Thursday, August 13, 2009

My wonderful wife

Anne,
It's been nearly 5 months since your heart surgery and I want to say how proud I am of you in how far you have come in a short time. (don't be mad, I hacked into your blog!). It seems so long ago that the one doctor scared the both of us with the thought of an aneurysm and that it could be any day you might pass. That night was a shock and I didn't show much emotion other than silence. I held back tears on a lot of occasions. I was trying to show strength and that everything would be fine. When you were struggling walking around and getting tired, I just thought "shes getting older, wait tell you hits my age" I knew something was wrong, when you woke me up that night you passed out in our bathroom and had a bruised forehead. I felt helpless that night as you came in the door and fell in my arms after the mis-diagnosis. My thoughts were" I could help provide for my family and protect them in our household, but fixing a medical issue is something I could not do". I remember becoming frustrated when we were at PRMC and all the test they ran and still couldn't find out why you were desaturating. I did feel hope when they said they were sending you to John's Hopkin's to do more tests because they are the best.
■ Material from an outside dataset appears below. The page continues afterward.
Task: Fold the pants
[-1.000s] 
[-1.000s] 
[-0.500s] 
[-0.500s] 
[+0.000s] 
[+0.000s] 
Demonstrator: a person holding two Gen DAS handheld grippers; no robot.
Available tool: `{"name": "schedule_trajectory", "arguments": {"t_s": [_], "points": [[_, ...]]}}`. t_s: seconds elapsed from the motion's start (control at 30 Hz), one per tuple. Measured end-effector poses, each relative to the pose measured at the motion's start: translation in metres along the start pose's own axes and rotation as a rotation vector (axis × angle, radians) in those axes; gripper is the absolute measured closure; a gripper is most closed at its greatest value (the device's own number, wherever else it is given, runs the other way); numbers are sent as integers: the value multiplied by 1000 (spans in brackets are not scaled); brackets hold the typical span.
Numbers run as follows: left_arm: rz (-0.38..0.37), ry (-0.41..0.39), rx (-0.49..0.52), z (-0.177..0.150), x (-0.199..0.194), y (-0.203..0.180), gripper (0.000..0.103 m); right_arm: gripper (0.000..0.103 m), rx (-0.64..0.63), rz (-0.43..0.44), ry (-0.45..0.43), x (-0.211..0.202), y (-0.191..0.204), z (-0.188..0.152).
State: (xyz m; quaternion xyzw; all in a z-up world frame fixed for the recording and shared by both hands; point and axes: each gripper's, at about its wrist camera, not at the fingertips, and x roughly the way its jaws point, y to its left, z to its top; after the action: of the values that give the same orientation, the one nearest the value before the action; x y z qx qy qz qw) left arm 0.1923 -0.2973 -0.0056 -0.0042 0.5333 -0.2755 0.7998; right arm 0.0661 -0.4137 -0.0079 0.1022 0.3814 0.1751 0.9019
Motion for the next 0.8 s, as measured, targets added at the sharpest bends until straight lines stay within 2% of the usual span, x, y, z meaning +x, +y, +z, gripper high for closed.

I struggled with emotions of being sad and mad. There wasn't a day that went by thinking about our kids and myself if you were not around. I hated every thought I had about that because you were to always be here. I was supposed to go first, not you. Even though we were coming to know God, I was mad at God for putting my wife thru this. Now that I look back, what an amazing thing God did. The church surrounded us with open arms, meals, and brought us closer to people we never really knew who care about us. Anne, it is amazing the courage you had when going thru 3 surgeries. You know me, a cold puts me on a death bed.

I'm not the greatest with words as you can tell, but I want you to know how amazing you really are. I am proud of you in your knowledge of the medical field and how you are so caring of people you wait on at work who you hardly know. I think it's amazing that 4-5 months after open heart surgery, you are running 4 miles(WOW!!!). I am so proud of who you are and how I have watched you grow since we met. You are a wonderful person and I love you with all my heart(no pun intended).

Thank you for giving us 2 wonderful kids who make life worth living for. You are a great person, a great mother, and an awesome wife. I love you

Love from your husband,

Jamie

P.S. Thanks for doing the clothes today also.